Multiple Sclerosis Drug Could Ease Chemo Patient Pain


Researchers in Saint Louis are examining the ways in which a drug already approved for multiple sclerosis could ease some of the pain associated with chemotherapy for cancer patients.

Researchers in Saint Louis are examing the ways in which a drug already approved for multiple sclerosis (MS) could ease some of the pain associated with chemotherapy for cancer patients.

The study, which was published in a recent edition of the Journal of Biological Chemistry, was spearheaded by Daniela Salvemini, PhD, Professor of Pharmacological and Psychological Science at Saint Louis University. In the study, Salvemini discussed a particular pathway that can cause chemotherapy-induced peripheral neuropathy (CIPN), as well as the steps her research team has taken to ease the pain for patients.
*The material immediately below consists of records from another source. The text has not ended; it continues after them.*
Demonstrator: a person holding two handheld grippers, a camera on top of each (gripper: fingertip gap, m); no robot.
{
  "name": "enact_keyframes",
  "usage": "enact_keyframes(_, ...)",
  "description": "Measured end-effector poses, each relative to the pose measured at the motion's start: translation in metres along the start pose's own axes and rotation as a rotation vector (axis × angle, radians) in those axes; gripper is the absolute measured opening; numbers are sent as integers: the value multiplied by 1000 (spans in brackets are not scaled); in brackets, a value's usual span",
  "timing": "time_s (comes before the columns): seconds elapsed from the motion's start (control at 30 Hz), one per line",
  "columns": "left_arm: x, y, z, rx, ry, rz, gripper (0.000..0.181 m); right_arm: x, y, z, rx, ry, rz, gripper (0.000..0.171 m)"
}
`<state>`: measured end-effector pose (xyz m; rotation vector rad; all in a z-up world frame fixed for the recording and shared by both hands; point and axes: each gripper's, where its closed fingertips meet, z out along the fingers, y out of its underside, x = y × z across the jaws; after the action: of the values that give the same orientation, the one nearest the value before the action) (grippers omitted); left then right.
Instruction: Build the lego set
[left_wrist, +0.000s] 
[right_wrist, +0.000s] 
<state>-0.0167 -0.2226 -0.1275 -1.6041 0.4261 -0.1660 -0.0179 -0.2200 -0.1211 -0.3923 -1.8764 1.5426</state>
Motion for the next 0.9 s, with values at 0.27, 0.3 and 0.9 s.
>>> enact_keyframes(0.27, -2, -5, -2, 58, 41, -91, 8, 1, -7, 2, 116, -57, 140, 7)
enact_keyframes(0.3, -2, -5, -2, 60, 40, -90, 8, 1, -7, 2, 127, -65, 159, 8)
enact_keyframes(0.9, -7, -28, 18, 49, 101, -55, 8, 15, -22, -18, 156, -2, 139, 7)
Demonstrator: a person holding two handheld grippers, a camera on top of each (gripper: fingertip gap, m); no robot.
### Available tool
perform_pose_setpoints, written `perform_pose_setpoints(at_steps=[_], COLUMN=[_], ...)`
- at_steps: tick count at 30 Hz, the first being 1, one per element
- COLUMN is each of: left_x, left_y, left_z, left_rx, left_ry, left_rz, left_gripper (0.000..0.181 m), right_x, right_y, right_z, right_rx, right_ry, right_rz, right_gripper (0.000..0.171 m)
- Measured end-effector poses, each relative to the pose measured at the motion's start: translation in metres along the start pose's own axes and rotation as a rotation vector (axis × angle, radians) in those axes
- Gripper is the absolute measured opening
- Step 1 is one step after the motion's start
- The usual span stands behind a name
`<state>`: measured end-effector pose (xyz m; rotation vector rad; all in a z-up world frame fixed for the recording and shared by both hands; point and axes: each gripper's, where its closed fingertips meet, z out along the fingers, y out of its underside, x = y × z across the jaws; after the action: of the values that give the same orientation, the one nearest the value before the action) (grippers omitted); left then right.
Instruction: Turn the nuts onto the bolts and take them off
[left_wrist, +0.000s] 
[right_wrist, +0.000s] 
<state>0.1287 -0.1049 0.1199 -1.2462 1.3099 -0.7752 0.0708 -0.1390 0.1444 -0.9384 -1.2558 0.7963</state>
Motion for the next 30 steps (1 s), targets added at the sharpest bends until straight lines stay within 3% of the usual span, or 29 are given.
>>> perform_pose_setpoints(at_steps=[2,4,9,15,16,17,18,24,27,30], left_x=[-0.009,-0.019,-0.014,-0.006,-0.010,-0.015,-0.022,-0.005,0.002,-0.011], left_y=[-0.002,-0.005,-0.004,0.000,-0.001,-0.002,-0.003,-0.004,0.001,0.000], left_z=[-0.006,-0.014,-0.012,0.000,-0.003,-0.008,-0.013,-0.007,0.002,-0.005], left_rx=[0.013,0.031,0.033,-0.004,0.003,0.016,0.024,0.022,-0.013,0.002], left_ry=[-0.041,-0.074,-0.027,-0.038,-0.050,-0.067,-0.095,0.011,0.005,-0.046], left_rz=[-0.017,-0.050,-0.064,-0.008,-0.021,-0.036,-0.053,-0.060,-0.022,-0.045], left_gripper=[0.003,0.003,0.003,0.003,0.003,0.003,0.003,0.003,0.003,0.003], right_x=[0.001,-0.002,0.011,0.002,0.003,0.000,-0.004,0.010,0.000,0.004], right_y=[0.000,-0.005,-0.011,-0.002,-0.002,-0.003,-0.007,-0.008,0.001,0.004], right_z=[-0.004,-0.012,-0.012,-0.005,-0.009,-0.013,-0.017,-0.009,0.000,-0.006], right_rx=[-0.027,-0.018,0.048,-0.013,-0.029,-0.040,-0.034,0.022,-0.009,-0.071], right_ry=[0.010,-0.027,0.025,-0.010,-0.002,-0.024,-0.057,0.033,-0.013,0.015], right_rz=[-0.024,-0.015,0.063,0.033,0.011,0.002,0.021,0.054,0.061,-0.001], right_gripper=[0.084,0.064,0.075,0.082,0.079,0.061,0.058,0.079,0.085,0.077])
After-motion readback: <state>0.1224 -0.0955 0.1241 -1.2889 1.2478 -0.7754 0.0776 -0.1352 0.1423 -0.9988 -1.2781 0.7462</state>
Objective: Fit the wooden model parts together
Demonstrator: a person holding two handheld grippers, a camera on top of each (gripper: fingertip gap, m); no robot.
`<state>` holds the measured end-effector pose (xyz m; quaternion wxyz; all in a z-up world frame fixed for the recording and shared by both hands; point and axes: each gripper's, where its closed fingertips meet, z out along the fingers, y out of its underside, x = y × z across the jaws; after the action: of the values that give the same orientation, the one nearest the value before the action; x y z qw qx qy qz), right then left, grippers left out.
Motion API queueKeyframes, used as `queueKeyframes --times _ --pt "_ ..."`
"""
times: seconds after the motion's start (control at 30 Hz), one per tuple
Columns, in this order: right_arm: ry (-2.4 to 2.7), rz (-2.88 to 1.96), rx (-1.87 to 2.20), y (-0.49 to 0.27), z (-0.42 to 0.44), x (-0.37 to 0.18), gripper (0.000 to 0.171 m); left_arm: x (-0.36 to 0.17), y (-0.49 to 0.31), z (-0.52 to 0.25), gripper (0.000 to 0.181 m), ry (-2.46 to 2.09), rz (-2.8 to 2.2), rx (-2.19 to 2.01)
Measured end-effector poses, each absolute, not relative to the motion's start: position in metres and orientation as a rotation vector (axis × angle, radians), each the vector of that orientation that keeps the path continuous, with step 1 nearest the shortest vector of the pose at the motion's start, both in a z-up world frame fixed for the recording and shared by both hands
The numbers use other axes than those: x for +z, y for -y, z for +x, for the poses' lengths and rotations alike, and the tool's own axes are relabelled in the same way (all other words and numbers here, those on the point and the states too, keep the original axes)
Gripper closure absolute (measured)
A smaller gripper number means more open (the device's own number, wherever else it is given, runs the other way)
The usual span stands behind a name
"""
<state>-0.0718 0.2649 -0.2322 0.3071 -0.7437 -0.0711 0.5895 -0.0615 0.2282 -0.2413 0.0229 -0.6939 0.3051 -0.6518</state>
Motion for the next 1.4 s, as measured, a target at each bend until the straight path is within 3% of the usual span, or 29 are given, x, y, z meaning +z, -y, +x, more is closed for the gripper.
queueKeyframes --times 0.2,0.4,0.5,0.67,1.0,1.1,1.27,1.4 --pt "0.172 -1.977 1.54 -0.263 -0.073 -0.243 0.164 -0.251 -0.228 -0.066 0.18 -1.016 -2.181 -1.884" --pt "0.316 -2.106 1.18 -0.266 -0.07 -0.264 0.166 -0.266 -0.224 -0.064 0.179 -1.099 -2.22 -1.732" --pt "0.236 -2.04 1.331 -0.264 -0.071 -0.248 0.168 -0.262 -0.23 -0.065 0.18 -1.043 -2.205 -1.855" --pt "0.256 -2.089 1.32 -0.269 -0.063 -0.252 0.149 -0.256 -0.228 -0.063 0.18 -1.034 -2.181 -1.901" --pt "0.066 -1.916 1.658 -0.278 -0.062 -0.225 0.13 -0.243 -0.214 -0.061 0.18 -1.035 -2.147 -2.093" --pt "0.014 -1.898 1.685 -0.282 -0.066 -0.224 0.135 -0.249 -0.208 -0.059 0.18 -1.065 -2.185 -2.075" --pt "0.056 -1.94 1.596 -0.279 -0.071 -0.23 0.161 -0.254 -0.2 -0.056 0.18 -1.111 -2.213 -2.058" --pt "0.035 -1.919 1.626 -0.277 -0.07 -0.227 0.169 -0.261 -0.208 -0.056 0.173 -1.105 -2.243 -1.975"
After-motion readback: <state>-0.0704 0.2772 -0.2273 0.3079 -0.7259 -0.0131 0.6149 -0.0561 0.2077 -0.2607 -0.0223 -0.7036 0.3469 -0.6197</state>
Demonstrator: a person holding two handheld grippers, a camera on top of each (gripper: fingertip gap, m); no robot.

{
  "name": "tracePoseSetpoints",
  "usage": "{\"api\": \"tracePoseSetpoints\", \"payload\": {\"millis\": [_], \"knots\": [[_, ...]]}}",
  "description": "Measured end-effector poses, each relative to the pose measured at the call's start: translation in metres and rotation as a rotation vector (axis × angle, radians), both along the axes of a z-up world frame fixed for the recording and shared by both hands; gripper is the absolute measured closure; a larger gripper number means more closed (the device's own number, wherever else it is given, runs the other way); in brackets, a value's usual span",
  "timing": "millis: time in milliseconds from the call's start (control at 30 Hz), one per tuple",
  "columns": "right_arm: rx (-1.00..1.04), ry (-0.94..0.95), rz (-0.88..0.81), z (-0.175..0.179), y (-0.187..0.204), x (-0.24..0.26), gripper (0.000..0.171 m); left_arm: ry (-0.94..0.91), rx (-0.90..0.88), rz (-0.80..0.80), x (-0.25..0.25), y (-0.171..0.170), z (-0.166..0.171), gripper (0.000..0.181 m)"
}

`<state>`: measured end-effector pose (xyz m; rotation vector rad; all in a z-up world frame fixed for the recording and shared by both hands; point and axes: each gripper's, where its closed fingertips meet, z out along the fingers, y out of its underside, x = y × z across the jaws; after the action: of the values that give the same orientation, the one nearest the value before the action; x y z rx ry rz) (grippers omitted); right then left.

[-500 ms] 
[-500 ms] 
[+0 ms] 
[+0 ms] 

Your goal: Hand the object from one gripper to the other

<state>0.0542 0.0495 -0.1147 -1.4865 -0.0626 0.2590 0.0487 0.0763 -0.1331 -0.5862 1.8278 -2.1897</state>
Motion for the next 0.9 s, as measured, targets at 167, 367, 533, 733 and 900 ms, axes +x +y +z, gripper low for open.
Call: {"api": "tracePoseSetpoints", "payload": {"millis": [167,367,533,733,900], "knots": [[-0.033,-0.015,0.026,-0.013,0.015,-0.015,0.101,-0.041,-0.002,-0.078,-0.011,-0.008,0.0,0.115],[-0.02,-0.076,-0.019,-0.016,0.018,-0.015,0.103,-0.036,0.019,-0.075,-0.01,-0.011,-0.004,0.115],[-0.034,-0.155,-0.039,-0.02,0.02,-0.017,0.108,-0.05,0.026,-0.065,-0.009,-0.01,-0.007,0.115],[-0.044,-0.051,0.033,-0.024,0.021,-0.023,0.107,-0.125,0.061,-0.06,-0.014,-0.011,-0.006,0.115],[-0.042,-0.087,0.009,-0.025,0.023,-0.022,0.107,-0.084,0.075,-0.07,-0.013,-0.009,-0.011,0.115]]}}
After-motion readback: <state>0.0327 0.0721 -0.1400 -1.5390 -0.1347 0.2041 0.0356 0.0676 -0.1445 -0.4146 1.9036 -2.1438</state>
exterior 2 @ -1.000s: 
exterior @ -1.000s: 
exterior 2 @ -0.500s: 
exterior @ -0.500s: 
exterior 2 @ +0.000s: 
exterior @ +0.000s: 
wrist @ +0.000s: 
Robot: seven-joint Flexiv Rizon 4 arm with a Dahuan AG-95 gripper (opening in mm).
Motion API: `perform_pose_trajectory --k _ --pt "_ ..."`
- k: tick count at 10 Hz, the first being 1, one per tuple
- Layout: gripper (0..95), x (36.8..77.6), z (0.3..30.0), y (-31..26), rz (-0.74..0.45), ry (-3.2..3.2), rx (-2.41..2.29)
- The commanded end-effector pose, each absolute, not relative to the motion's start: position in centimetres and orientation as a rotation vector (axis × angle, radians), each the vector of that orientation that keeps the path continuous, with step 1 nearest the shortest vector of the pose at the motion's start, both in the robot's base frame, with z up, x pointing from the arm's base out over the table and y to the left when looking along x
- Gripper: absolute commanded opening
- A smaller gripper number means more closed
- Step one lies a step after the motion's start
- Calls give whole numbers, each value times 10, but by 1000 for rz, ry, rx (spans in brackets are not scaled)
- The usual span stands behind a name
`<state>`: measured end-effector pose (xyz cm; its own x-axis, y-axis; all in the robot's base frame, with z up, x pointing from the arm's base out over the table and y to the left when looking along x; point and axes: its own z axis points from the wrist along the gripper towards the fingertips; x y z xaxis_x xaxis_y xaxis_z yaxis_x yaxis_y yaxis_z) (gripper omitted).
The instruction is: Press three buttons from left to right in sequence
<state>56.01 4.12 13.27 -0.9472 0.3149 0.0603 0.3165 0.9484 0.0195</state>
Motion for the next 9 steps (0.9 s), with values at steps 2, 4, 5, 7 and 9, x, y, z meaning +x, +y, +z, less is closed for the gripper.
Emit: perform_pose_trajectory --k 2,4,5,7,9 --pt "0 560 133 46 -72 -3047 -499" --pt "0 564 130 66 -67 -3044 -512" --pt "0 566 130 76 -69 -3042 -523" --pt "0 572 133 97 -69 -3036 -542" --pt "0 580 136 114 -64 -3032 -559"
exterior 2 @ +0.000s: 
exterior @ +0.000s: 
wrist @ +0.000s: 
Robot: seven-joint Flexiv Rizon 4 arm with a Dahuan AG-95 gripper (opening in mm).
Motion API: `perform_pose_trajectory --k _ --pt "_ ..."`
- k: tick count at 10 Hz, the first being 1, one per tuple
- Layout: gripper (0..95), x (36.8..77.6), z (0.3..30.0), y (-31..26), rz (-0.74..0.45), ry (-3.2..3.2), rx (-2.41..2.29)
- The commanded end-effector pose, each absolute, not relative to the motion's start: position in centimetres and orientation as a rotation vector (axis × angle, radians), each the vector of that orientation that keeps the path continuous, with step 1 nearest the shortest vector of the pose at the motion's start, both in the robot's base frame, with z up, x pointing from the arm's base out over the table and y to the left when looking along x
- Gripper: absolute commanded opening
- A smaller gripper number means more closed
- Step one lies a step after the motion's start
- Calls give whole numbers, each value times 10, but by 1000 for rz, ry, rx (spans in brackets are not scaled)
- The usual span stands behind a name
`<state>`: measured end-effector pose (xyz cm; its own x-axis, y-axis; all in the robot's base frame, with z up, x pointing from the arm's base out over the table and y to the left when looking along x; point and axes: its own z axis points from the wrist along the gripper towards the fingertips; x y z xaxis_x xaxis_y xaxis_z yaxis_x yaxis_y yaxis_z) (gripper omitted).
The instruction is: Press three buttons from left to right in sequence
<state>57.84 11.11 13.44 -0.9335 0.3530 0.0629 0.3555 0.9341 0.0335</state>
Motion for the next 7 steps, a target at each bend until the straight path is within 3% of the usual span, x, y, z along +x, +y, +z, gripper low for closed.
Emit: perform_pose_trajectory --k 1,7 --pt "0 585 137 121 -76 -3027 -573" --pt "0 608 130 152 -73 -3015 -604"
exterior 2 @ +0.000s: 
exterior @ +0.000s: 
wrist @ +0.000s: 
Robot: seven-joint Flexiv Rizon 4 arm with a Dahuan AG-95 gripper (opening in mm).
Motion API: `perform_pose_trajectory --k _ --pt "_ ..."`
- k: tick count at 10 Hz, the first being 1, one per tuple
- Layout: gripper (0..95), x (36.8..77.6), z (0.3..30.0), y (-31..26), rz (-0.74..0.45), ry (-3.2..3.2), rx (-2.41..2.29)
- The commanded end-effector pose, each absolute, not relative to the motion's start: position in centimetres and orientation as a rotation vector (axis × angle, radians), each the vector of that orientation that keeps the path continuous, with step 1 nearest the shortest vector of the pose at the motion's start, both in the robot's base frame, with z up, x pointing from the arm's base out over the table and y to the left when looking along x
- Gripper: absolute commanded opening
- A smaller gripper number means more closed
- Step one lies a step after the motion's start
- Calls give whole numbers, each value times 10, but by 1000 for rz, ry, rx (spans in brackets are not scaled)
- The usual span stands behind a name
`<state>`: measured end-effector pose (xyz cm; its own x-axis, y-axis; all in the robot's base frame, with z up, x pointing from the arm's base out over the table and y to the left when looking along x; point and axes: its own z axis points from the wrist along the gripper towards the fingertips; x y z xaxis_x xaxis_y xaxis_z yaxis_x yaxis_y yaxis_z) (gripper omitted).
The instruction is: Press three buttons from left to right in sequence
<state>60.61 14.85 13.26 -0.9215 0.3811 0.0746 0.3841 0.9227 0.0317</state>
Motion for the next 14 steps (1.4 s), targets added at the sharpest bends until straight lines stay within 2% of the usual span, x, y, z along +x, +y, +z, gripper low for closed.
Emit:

“The chemotherapy drug paclitaxel (Taxol) is widely used to treat many forms of cancer, including breast, ovarian and lung cancers,” she said, adding that it is one of several drugs that can have CIPN as a “debilitating” side effect.

Symptoms for patients can include tingling or numbness in the hands and feet, shooting or burning pain in the limbs, or a feeling of temperature extremes, according to Salvemini. The symptoms can last weeks or months after stopping chemotherapy, but there have also been cases where it has lasted for years.

It has been estimated that 30-90% of all patients treated with taxanes, which include paclitaxel, and combination chemotherapies are affected by CIPN. While studying the drug, Salvemini and her team discovered that the activation of sphingosine 1-phosphate receptor subtype 1 (S1PR1) plays a key role in the series of molecular interactions in the pain pathway. They said it occurs by engaging a series of damaging neuro-inflammatory processes, which causes the patients' pain as part of their treatment.

The researchers then realized they could stop the pain by inhibiting the molecule without stopping the drug from its cancer-fighting purpose. Their study was also aided by the fact that the US Food and Drug Administration (FDA) has already approved a drug called FTY720, or Gilenya, which modulates S1PR1 and is used to treat MS.

The use of the drug proved effective with not only paclitaxel, but also other drugs used during chemotherapy. Although more studies will need to be conducted, Salvemini said she is encouraged by the early results.

“We have identified a critical pathway by which CIPN develops and continues that can be targeted with a drug that is already FDA approved. This does not happen often," she noted. “We need to capitalize on these finding and explore use of these agents in cancer patients to improve quality of life and potentially maximize anticancer efficacy as soon as possible.”

Salvemini’s study was funded by the Leukemia and Lymphoma Society Transitional Research Program and the Mayday Fund, with additional funding provided by the Saint Louis University Cancer Center.